Article journal Point Eco 2014

DEPUIS SCHILTIGHEIM, CEVILOG VISION SYSTEMS (EXPERT DE LA VISION INDUSTRIELLE) ÉQUIPE LES USINES SOUCIEUSES D’AMÉLIORER LA QUALITÉ DE LEURS PRODUITS. INTERVIEW AVEC CHRISTIAN BRANDT.

Mon premier vérifie le diamètre, la couleur ou le bon emplacement de l’étiquette d’un objet jusqu’à l’échelle du micron. Mon second désigne des activités telles que la pharmacie, l’automobile ou l’agroalimentaire. Mon tout répond à « l’accroissement des cadences de production et des impératifs de qualité extrêmement poussés, pour lesquels le contrôle de l’œil humain ne suffit plus. »

Allez, la charade est dure, voici la réponse : les caméras de vision industrielle. Christian Brandt en a fait sa spécialité, après plusieurs années comme automaticien chez Gebo Cermex. Puis, chez Solu-Tech, il a suivi le développement de cette jeune technologie avant de fonder Cevilog Vision Systems en 2010. Sur les lignes de fabrication existantes ou lors de leur création, il installe et paramètre sur mesure ses caméras.

CEVILOG, DES CAMÉRAS INDUSTRIELLES POUR LA QUALITÉ

Christian Brandt précise : « En réalité, on devrait plutôt parler d’automates de vision, car ils prennent des photos de chaque produit pour l’analyser et le retirer de la chaîne en cas de non-conformité, précise ce passionné de photographie. Je travaille aussi avec des fabricants allemands de machines industrielles, très exportateurs. Du coup, la plus grande quantité de mes appareils se trouve aux États-Unis. »

Les technologies de Cevilog Vision Systems servent d’autres objectifs. « Elles aident le personnel à mieux régler ses machines et favorisent le compromis entre les exigences de qualité et les contraintes de production. L’aboutissement de la démarche étant d’obtenir très peu d’objets non conformes grâce à une amélioration continue, » poursuit Christian Brandt, qui emploie un salarié pour 800 000€ de CA en 2013. Un chiffre destiné à s’accroître avec l’apparition des caméras 3D, qui « répondent à des cas très particuliers non résolus par l’imagerie traditionnelle, comme la mesure de l’épaisseur d’un produit. »

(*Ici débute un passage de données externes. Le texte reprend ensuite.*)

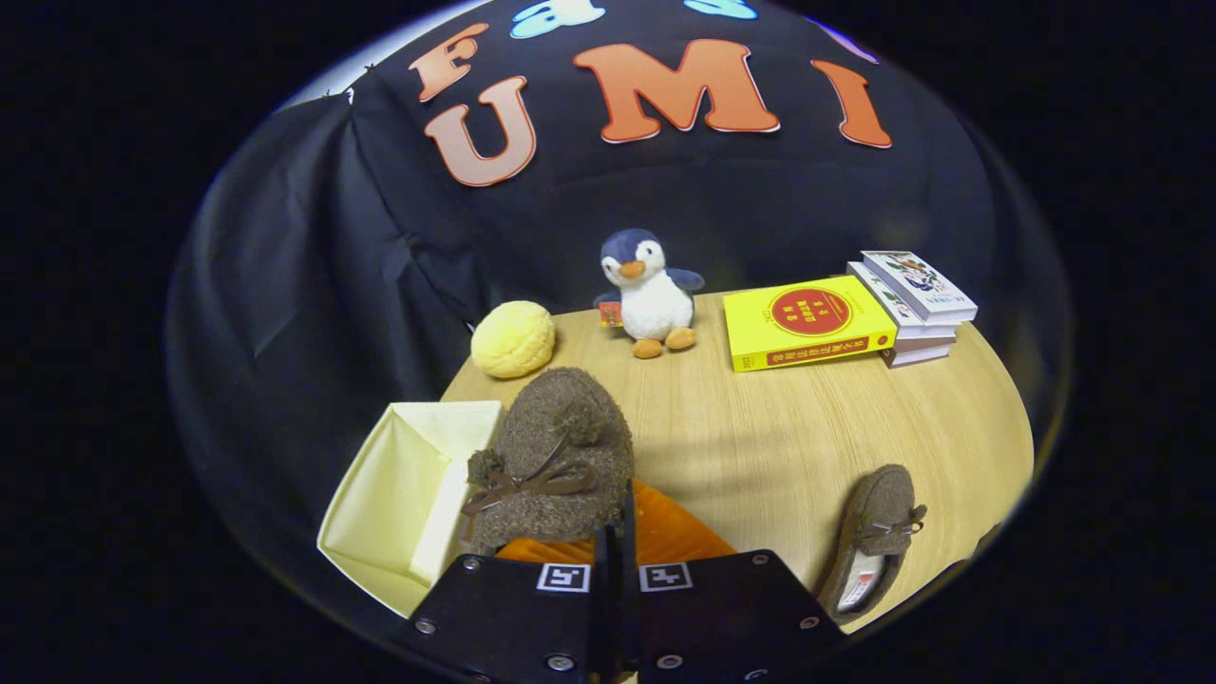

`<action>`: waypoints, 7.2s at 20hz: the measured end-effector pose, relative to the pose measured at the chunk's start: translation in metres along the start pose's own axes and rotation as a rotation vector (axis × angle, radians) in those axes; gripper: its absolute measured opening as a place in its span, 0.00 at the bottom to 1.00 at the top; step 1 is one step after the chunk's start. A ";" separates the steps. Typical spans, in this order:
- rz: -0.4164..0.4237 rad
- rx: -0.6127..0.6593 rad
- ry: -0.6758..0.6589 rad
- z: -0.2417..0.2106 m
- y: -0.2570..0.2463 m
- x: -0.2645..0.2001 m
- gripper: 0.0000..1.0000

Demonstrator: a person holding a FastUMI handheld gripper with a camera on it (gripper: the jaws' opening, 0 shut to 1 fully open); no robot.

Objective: Open the storage box then place both shoes into the box .Put the left shoe in first, then the right shoe, with the right side of both shoes facing outward in a uniform manner.

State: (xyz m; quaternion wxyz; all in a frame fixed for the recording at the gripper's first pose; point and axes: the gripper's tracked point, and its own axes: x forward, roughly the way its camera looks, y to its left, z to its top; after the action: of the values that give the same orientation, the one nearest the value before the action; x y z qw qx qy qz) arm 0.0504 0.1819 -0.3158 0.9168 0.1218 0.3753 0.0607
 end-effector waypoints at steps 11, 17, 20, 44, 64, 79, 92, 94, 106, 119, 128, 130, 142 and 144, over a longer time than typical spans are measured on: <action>0.033 -0.065 0.139 -0.021 0.136 0.035 0.05; -0.020 -0.074 0.250 -0.053 0.166 0.074 0.05; -0.062 -0.079 0.327 -0.078 0.170 0.093 0.05; 0.317 0.117 0.387 -0.050 0.176 0.022 0.72; -0.175 0.041 0.169 -0.105 -0.196 -0.053 0.96; -0.363 -0.070 0.099 -0.142 -0.313 0.010 0.52; -0.337 0.007 0.079 -0.101 -0.281 -0.010 0.05; -0.319 0.007 0.059 -0.082 -0.257 -0.020 0.05; -0.130 -0.043 0.006 -0.011 -0.054 -0.039 0.04; 0.021 -0.108 0.061 0.002 0.144 0.002 0.04; -0.165 -0.166 0.194 -0.051 0.127 0.059 0.05; -0.212 -0.164 0.216 -0.070 0.119 0.074 0.06; -0.133 -0.175 0.331 -0.101 0.125 0.041 0.26; -0.091 -0.156 0.317 -0.094 0.131 0.028 0.26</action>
State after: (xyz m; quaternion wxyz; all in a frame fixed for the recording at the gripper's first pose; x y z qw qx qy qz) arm 0.0015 0.3301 -0.3645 0.8548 0.0223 0.5142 0.0665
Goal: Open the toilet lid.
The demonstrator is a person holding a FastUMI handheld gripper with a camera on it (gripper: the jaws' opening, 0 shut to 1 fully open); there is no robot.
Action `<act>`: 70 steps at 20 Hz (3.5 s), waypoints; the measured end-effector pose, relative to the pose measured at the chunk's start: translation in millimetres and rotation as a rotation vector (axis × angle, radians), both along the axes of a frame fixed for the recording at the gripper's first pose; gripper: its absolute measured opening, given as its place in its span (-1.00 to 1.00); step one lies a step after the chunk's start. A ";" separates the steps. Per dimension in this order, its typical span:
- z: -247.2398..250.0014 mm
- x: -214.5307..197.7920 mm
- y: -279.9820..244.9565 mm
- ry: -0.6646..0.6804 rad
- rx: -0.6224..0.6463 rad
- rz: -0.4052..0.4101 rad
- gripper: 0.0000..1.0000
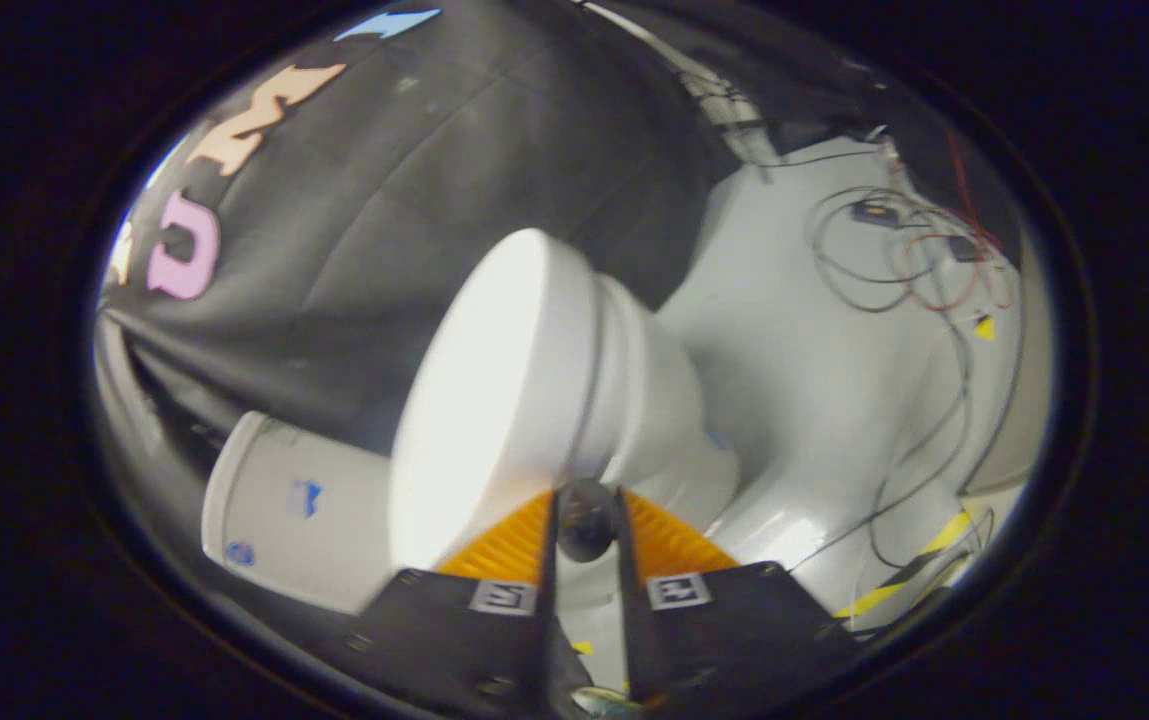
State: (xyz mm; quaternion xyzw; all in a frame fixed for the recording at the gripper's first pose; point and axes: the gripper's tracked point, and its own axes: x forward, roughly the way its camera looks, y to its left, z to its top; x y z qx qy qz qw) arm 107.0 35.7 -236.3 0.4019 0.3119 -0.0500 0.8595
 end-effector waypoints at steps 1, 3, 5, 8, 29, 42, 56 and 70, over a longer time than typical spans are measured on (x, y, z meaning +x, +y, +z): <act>7.1 -3.1 3.2 -0.008 0.032 0.008 -0.58; 4.8 -3.7 0.1 0.002 0.074 -0.006 -0.72; 6.2 -5.7 0.4 0.009 0.098 0.015 -0.96; 9.1 -8.0 0.7 0.019 0.086 0.028 -0.96; 113.9 -14.2 36.0 -0.095 0.041 0.081 -0.97; 159.9 -8.6 68.5 -0.161 -0.172 0.172 -0.98; 204.2 -9.0 113.0 -0.235 -0.300 0.244 -0.97; 236.4 -9.0 165.0 -0.335 -0.370 0.321 -0.96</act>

CHRISTIAN BRANDT ÉTUDIE LES CAMÉRAS 3D

L’industrie agroalimentaire serait particulièrement intéressée. La caméra 3D, combinée avec d’autres systèmes de contrôle, autoriserait le contrôle de l’ensemble de la chaîne : la forme d’un petit beurre par exemple, sa bonne cuisson et son taux d’humidité et son épaisseur. Tout autant en vogue, les codes-barres uniques améliorant la traçabilité. « On parle de sérialisation, autrement dit le fait d’apposer un code unique sur chaque produit, chaque lot ou chaque série. Le monde pharmaceutique s’y intéresse pour lutter contre la contrefaçon. »

En parallèle, Cevilog Vision Systems étudie une solution standardisée destinée à de plus petites entreprises. Pour l’instant, il n’en existe pas avec des caméras infrarouges. Ces dernières servent à détecter la colle invisible à l’oeil nu et ainsi vérifier qu’une étiquette tienne bien en place ou que l’opercule d’un yaourt soit correctement fermé. Toutes ces technologies, Christian Brandt les teste dans ses nouveaux locaux, où il est installé depuis début 2014.